Como “otário”, “boludo”, “mina” e “ir em cana”, compõe o dialeto lunfardo,
desenvolvido pelos imigrantes italianos.
O voto bronca é o que foi dado nas primárias de agosto na Argentina ao candidato Javier Milei que se intitula anarcocapitalista e prega a dolarização radical da economia, o fechamento do banco central, a saída da Argentina do Mercosul, a suspensão dos acordos comerciais com a China e proclama “afuera” à maioria dos ministérios do governo central. Com essa pregação, conquistou quase 30% dos votos e se tornou forte candidato à presidência da Argentina.
A questão de fundo é a de que a economia do
país vai afundando. A inflação está a 113% ao ano, mas tende a subir, porque o
governo impôs o congelamento dos preços dos gêneros essenciais aos supermercados
que, mais cedo ou mais tarde, terão de ser reajustados sob pena de aumentar o
já notório desabastecimento.
Há mais de 15 tipos de câmbio, o dólar blue
(principal referência no câmbio paralelo) oscila em torno dos 720 pesos, alta
acumulada de 100% em 2023. As distorções se acumulam, não há moeda estrangeira
para pagar importações e saldar compromissos externos. No entanto, avaliam os
analistas, os argentinos mantêm escondidos, em casa ou em bancos estrangeiros,
mais de US$ 200 bilhões de dólares. Essa poupança não flui porque não há por lá
quem confie no sistema bancário depois do “corralito” de 2001, que limitou os
saques a 250 pesos semanais.
O argentino está cansado do “siempre el
peor de lo mismo” e os outros dois candidatos, o da Frente Peronista, Sergio
Massa, e a da coalizão opositora Juntos pela Mudança, Patricia Bullrich, não
apresentam proposta convincente para o que terá de ser uma vasta operação de
consertos, o que exigiria muita vontade política e enormes sacrifícios de uma
população da qual 40% já se encontram na pobreza.

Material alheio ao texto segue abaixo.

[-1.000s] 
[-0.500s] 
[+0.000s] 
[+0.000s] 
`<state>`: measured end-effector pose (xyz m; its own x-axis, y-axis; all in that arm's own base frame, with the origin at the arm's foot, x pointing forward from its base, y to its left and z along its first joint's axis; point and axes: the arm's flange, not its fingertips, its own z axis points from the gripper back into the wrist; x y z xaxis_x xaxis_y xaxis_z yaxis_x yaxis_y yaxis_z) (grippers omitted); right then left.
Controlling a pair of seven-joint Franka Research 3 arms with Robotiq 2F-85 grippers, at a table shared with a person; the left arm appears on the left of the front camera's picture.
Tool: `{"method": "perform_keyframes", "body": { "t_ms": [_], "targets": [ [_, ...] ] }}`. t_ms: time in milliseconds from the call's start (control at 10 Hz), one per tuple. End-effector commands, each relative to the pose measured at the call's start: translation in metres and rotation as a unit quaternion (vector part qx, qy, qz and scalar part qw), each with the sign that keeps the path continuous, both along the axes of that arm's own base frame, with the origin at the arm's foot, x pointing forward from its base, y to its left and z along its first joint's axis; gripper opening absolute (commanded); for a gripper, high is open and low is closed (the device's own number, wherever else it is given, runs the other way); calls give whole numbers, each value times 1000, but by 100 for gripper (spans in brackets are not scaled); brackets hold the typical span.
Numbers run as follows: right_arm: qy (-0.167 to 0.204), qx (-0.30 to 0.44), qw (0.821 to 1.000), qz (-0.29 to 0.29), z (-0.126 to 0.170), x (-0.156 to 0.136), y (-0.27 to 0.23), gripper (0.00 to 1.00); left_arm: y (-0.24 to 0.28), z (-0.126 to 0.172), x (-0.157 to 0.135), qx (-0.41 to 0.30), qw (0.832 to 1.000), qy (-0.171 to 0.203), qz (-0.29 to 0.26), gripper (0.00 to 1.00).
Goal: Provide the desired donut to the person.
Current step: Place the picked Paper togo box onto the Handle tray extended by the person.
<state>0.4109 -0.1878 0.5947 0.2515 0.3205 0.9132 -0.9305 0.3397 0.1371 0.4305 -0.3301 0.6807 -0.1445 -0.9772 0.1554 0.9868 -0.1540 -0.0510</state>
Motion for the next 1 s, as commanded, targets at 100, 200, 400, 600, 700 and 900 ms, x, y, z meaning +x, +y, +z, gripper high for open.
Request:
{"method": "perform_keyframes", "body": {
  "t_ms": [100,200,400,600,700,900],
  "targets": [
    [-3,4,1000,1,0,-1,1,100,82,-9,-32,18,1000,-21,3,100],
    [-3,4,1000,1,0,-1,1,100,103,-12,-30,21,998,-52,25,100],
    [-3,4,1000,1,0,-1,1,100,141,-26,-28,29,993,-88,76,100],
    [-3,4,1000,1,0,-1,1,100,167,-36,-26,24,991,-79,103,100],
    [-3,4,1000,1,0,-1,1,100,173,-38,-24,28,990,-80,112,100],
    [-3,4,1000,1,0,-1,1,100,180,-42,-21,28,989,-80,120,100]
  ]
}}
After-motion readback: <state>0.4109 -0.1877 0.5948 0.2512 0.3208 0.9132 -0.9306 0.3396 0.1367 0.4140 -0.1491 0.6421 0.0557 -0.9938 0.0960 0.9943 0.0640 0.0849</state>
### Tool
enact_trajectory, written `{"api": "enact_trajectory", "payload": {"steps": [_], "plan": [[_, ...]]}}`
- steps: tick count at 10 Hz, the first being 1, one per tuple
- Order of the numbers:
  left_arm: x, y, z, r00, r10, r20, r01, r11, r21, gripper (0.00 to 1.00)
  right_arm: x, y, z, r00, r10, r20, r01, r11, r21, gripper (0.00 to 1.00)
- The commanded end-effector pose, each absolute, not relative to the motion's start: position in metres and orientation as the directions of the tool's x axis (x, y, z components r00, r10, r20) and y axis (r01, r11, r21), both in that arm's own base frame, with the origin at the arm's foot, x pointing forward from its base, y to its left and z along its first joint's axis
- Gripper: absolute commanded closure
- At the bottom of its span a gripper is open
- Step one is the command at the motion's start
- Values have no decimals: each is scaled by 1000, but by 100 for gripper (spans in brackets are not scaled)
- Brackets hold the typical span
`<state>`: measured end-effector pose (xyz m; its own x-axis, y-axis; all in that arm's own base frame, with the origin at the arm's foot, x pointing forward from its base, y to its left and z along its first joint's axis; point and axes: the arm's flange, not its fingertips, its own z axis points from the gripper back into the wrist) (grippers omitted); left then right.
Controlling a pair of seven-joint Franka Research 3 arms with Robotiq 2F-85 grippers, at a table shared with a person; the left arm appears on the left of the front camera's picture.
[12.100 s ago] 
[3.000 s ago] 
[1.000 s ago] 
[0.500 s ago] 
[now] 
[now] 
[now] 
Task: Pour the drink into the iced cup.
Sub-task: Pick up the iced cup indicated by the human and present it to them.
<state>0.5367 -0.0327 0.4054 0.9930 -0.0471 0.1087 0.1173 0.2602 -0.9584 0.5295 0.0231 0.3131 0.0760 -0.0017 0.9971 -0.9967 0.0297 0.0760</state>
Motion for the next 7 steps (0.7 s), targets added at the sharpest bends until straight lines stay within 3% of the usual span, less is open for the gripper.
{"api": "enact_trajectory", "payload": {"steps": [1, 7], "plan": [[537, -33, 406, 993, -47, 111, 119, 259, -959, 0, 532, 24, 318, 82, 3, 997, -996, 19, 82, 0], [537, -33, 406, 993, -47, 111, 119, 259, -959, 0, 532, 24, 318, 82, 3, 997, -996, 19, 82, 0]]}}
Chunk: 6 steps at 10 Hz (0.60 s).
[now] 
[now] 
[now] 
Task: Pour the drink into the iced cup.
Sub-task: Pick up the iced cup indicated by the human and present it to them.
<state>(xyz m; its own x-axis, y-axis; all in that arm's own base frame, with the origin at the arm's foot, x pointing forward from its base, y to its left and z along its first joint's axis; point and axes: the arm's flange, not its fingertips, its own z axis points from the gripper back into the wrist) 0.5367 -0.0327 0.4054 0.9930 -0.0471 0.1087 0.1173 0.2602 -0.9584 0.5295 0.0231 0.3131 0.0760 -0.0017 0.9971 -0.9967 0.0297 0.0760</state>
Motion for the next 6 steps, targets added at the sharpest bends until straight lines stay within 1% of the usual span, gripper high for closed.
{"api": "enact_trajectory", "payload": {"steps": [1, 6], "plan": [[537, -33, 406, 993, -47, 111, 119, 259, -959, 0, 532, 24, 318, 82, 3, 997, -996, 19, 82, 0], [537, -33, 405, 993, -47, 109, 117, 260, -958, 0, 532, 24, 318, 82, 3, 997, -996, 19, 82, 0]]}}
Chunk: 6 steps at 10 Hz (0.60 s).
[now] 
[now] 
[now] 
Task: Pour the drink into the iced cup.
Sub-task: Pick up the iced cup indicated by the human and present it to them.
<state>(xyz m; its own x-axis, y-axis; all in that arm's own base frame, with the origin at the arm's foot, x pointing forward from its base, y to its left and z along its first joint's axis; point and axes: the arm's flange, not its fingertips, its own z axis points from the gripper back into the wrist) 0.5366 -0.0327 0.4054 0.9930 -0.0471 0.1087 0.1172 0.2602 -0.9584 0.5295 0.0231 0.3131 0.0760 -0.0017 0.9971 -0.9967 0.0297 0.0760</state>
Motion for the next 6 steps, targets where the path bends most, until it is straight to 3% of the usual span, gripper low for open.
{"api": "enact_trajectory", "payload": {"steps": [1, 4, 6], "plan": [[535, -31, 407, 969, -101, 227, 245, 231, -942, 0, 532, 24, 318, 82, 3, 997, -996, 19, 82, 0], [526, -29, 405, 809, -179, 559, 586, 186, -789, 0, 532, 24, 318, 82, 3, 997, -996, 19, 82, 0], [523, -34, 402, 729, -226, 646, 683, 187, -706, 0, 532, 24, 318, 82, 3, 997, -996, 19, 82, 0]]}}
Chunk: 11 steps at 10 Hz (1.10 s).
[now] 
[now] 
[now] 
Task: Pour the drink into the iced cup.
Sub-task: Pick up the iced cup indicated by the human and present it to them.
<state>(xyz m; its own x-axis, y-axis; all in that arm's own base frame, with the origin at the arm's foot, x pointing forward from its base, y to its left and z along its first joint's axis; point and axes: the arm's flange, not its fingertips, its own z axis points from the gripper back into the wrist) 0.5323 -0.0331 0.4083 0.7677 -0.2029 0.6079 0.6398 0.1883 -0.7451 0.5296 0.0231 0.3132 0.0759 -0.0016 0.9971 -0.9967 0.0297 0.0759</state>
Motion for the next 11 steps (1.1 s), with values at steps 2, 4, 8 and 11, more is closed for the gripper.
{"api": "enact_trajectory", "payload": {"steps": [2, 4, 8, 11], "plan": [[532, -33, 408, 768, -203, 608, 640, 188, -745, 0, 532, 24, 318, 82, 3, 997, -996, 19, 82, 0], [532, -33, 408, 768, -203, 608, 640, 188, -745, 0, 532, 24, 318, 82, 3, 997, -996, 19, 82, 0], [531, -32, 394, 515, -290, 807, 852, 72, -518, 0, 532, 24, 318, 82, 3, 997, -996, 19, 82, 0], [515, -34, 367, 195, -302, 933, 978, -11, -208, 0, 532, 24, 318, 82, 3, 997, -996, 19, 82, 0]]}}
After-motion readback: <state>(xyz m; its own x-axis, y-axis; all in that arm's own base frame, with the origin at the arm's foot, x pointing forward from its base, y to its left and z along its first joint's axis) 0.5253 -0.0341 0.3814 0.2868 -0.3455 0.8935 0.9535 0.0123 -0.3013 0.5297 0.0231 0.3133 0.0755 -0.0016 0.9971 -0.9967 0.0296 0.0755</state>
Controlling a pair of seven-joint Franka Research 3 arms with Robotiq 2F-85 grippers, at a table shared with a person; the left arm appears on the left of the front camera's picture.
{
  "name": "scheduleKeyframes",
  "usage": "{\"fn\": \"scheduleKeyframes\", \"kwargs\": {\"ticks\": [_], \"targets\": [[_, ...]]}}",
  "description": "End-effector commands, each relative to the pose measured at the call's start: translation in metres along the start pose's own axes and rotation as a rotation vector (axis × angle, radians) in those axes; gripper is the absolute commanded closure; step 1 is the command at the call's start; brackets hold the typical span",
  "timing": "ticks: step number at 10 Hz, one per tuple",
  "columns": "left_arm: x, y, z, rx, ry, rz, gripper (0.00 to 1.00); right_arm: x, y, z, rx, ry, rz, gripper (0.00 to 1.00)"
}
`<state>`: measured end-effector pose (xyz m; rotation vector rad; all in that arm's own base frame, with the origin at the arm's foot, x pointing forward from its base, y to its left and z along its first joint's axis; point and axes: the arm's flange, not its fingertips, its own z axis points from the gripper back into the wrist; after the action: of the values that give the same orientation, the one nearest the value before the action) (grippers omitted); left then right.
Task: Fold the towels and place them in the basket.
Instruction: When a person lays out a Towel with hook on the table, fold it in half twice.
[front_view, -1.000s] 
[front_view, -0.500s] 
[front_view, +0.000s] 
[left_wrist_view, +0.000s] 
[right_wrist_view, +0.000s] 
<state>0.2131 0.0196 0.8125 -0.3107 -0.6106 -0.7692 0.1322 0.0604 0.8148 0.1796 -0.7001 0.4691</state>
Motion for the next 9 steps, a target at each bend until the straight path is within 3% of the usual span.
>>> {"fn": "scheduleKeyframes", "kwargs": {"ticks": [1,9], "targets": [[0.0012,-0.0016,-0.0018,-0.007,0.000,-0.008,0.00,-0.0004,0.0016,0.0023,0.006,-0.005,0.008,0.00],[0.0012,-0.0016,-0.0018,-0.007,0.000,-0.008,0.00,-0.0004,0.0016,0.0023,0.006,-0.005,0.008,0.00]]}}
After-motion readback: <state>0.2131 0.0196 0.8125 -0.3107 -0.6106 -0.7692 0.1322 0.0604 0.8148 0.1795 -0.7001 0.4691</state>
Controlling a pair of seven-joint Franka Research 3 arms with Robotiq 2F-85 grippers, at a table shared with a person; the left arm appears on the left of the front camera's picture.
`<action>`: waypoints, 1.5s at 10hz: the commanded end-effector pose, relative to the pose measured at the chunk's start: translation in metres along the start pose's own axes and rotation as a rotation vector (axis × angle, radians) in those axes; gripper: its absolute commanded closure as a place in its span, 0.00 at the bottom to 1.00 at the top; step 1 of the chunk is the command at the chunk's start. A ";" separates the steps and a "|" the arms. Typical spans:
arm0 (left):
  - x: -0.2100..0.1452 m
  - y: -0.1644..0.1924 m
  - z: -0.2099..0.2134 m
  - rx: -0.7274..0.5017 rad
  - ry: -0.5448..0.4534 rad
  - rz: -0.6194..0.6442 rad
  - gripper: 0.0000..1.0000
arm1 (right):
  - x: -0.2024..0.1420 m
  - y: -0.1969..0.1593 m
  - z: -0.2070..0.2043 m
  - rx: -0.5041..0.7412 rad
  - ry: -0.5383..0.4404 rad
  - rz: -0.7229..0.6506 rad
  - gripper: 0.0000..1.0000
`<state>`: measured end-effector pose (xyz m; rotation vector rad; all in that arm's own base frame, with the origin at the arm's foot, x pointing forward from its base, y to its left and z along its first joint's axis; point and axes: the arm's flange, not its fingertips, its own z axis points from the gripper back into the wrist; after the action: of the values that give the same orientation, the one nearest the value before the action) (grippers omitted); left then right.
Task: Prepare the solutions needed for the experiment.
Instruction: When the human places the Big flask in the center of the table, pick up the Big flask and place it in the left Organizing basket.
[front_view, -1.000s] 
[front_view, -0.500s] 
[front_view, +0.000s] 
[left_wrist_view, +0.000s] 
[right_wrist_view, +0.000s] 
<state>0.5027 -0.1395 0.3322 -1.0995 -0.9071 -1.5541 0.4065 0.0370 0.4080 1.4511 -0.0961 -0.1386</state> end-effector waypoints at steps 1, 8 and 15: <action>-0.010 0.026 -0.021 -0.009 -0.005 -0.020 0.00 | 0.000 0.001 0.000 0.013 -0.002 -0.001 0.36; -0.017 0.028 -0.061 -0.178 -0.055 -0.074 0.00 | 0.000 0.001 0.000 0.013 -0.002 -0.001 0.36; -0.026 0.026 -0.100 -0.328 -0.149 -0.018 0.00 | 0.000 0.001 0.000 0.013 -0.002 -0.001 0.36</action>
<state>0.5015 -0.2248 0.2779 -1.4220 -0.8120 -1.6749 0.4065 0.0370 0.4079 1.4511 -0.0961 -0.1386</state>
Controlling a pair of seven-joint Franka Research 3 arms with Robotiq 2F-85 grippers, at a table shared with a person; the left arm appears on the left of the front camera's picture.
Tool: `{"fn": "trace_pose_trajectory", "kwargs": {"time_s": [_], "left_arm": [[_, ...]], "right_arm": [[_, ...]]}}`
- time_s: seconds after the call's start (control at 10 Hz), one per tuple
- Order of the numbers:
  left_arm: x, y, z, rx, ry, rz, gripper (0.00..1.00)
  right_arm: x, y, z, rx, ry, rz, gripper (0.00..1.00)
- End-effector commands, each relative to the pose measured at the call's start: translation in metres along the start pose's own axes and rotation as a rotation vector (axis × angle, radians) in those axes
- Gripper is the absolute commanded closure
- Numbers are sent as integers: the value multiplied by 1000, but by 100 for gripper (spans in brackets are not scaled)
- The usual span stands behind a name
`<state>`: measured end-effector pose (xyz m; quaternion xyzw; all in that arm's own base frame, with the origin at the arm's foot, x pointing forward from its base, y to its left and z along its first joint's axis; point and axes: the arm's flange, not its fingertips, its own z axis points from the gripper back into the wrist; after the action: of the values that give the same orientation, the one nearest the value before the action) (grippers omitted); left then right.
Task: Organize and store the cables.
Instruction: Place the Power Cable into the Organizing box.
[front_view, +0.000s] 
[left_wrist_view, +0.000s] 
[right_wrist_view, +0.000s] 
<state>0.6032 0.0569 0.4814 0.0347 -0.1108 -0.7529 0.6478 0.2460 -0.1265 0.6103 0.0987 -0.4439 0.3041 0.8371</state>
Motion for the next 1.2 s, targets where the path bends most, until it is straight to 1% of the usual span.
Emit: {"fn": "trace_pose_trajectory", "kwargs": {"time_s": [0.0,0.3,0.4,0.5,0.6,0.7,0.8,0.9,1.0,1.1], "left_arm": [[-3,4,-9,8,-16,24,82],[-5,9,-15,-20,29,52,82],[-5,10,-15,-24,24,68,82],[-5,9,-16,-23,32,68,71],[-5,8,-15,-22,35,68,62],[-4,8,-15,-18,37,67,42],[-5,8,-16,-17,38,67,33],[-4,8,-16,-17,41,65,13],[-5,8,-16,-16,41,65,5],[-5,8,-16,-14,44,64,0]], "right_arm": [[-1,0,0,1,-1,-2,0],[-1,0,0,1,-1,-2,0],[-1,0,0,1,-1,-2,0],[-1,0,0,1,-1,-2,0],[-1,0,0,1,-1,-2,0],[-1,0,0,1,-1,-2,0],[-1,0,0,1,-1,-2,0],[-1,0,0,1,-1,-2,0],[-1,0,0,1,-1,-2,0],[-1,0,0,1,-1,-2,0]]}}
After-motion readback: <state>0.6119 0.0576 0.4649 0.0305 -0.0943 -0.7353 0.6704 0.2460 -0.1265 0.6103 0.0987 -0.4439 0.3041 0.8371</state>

Massa é o ministro da Economia do atual
governo e, portanto, parte da falência da administração pública. Bullrich
integrou o governo Macri quando a degringolada começou.
Como não terá mais de 10% dos
representantes da Câmara de Deputados e do Senado, Milei tampouco explica como
transformaria o voto bronca em políticas públicas. A reviravolta antissistema
que apregoa exigiria complexas mudanças na Constituição e nas leis
complementares em vigor, que um Congresso hostil não parece disposto a aceitar.
O primeiro turno das eleições gerais está agendado para 22 de outubro e o possível segundo turno, para 19 de novembro. Quem sobreviver verá.